Problem details:
Produce as output only the lines below starting at the line with "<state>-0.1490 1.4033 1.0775" and continuing through the line with "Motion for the", each one exactly as written.

================

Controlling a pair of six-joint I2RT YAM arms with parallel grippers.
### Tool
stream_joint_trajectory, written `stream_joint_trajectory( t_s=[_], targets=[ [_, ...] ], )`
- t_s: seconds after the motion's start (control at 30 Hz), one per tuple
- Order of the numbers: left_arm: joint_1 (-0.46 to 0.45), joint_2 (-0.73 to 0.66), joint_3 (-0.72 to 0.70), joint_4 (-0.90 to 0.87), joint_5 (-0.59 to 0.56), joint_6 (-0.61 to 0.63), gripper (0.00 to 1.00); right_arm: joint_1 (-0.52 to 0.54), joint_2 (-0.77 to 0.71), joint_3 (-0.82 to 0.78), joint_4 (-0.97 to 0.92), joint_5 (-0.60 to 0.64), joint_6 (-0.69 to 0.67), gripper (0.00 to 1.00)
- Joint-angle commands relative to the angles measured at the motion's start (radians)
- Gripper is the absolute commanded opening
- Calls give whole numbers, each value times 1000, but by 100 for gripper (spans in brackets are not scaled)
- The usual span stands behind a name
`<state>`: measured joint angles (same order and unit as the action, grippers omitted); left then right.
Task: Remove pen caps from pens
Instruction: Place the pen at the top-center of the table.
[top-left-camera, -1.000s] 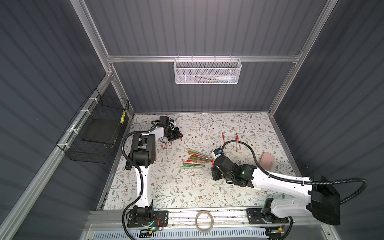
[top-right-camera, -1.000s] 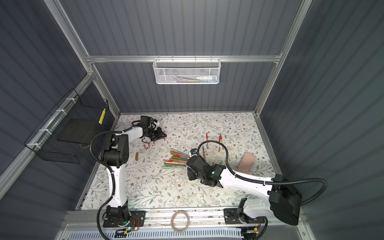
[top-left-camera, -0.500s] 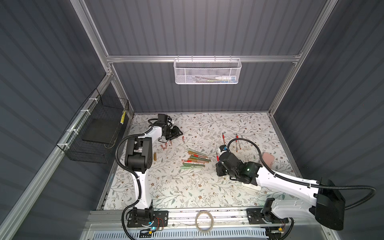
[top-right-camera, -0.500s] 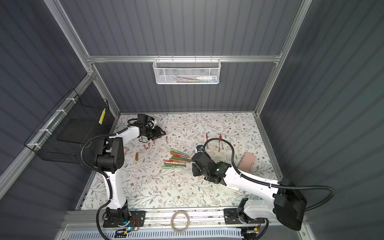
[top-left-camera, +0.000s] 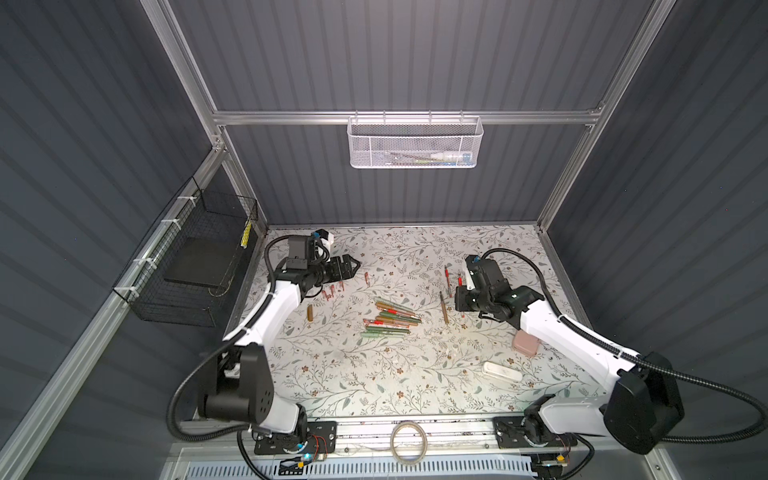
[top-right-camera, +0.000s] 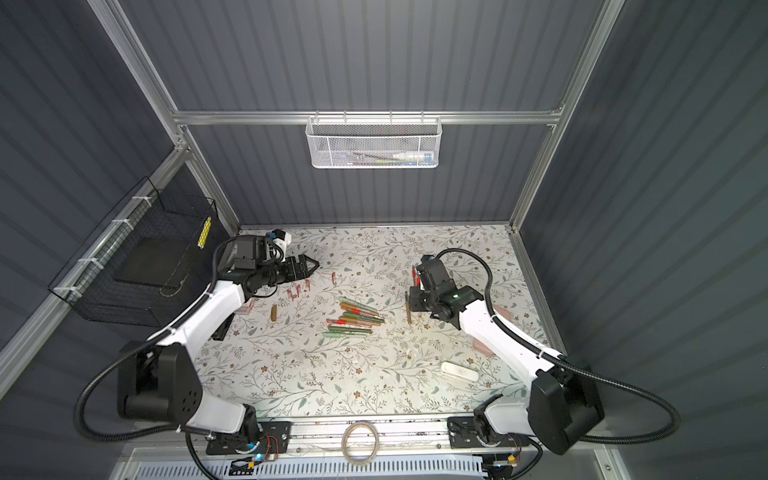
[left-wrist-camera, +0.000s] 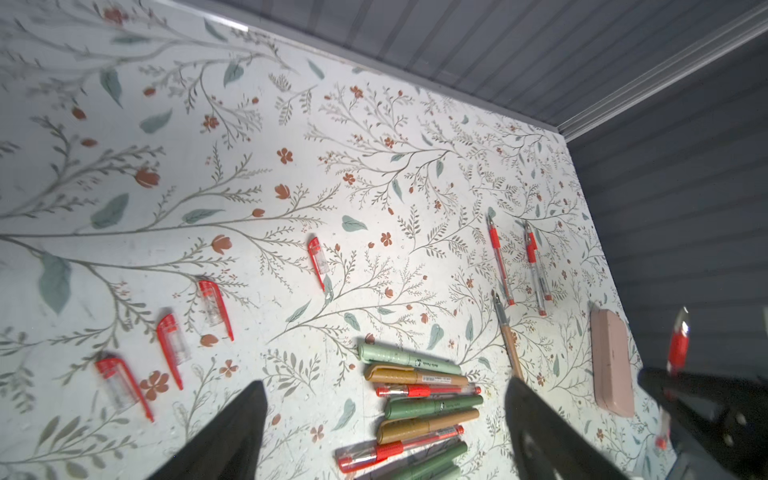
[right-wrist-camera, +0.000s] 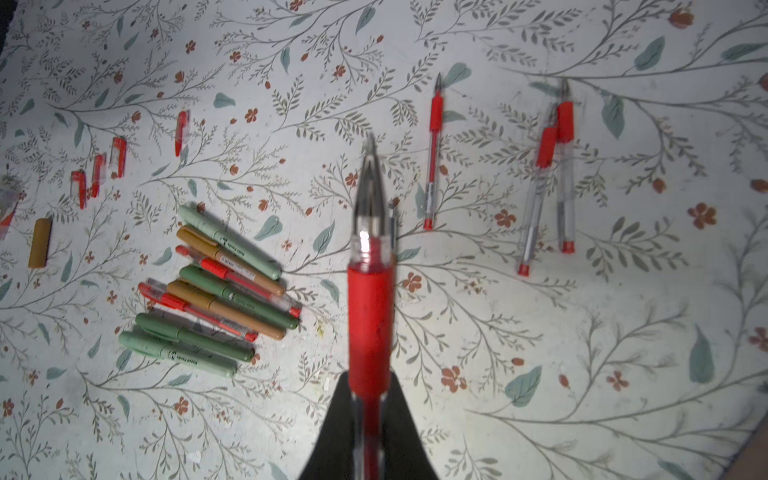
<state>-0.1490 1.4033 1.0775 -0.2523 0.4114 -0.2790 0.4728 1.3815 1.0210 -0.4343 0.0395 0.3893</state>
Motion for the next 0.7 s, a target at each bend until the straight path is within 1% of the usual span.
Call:
stream_joint_trajectory(
  t_s=[0.0,0.07,0.2,0.27,0.33,0.43,0.67],
  targets=[
    [20,-81,-62,29,-1,84,96,-53,92,82,-38,-57,-98,0],
    [61,-135,-106,53,23,76,99,-88,157,136,-44,-71,-126,0],
    [164,-220,-186,128,75,37,100,-144,291,235,-57,-87,-168,0],
    [217,-249,-198,138,92,31,100,-166,365,294,-69,-95,-177,0],
    [253,-269,-185,116,92,54,100,-184,448,364,-94,-112,-182,0],
    [276,-283,-177,111,94,62,100,-196,536,428,-101,-119,-180,0],
    [282,-273,-195,152,136,17,100,-214,682,536,-134,-138,-152,0]
  ],
)
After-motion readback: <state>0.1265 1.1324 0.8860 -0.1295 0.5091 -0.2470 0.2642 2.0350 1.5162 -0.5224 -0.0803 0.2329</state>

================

Answer to this task:
<state>-0.1490 1.4033 1.0775 -0.2523 0.4114 -0.2790 0.4728 1.3815 1.0210 -0.4343 0.0395 0.3893</state>
Motion for the next 0.7 s, a target at each bend until the straight path is within 1% of the usual span.

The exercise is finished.